Turner, P. V., Hickman, D. L., van Luijk, J. et al. 2020. Welfare impact of carbon dioxide euthanasia on laboratory mice and rats: A systematic review. Frontiers in Veterinary Science 7, 411.

Background: There has been increased concern about the suitability of CO2 as a method for euthanasia of laboratory mice and rats, including the potential discomfort, pain or distress that animals may experience prior to loss of consciousness; time to loss of consciousness; best methods for use of CO2; and the availability of better alternatives. These discussions have been useful in providing new information, but have resulted in significant confusion regarding the acceptability of CO2 for rodent euthanasia. In some cases, researchers and veterinarians have become uncertain as to which techniques to recommend or use for euthanasia of laboratory mice and rats. Methods: The International Association of Colleges of Laboratory Animal Medicine (IACLAM) convened a taskforce to examine the evidence for adverse welfare indicators in laboratory rats and mice undergoing CO2 euthanasia using a SYRCLE-registered systematic review protocol.
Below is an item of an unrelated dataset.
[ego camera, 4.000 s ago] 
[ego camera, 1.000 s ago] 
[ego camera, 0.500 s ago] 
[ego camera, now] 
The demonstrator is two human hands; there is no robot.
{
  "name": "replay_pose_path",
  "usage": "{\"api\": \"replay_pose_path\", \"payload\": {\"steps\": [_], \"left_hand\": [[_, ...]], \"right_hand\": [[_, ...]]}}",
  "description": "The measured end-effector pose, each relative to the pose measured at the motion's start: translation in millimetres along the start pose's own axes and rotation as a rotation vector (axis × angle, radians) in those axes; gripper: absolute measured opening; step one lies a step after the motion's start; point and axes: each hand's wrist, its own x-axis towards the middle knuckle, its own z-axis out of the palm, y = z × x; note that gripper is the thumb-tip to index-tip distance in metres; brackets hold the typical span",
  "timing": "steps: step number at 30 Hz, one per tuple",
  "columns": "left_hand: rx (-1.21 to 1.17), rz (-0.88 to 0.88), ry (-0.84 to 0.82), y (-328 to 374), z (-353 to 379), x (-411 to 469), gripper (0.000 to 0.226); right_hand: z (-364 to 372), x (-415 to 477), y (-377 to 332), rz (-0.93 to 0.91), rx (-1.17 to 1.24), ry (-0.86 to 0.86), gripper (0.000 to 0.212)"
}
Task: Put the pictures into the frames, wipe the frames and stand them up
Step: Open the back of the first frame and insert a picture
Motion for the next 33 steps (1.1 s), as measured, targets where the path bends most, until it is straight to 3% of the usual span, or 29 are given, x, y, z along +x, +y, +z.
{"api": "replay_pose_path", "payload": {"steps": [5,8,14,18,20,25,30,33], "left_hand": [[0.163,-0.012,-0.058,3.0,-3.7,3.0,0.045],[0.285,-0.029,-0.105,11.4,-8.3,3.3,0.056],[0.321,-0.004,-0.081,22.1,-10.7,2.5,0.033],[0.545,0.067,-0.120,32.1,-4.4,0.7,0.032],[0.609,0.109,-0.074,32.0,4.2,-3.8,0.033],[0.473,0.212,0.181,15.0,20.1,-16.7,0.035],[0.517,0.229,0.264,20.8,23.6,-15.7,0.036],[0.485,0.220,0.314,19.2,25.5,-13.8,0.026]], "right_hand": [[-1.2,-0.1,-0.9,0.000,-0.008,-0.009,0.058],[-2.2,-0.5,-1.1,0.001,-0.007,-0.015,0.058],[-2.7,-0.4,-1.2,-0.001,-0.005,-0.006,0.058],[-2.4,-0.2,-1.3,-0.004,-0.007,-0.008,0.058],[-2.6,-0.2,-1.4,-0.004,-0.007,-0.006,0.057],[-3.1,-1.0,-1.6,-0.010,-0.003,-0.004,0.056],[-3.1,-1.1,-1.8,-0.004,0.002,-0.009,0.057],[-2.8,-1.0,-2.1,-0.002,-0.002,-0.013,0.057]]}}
Of 3,772 papers identified through a database search (PubMed, Web of Science, CAB Direct, Agricola, and grey literature) from 1900 to 2017, 37 studies were identified for detailed review (some including more than one species or age group), including 15 in adult mice, 21 in adult rats, and 5 in neonates of both species. Experiments or reports were excluded if they only assessed parameters other than those directly affecting animal welfare during CO2 induction and/or euthanasia. Results: Study design and outcome measures were highly variable and there was an unclear to high risk of bias in many of the published studies. Changes in the outcome measures evaluated were inconsistent or poorly differentiated. It is likely that repeated exposures to carbon dioxide inhalation are aversive to adult rats and mice, based on avoidance behavior studies; however, this effect is largely indistinguishable from aversion induced by repeated exposures to other inhalant anesthetic gasses. Conclusion: There is insufficient evidence to permit an unbiased assessment of the effect of CO2 inhalation during euthanasia on welfare indicators in laboratory mice and rats. Additional well-designed, unbiased, and adequately powered studies are needed to accurately assess the welfare of laboratory mice and rats undergoing euthanasia via CO2 gas.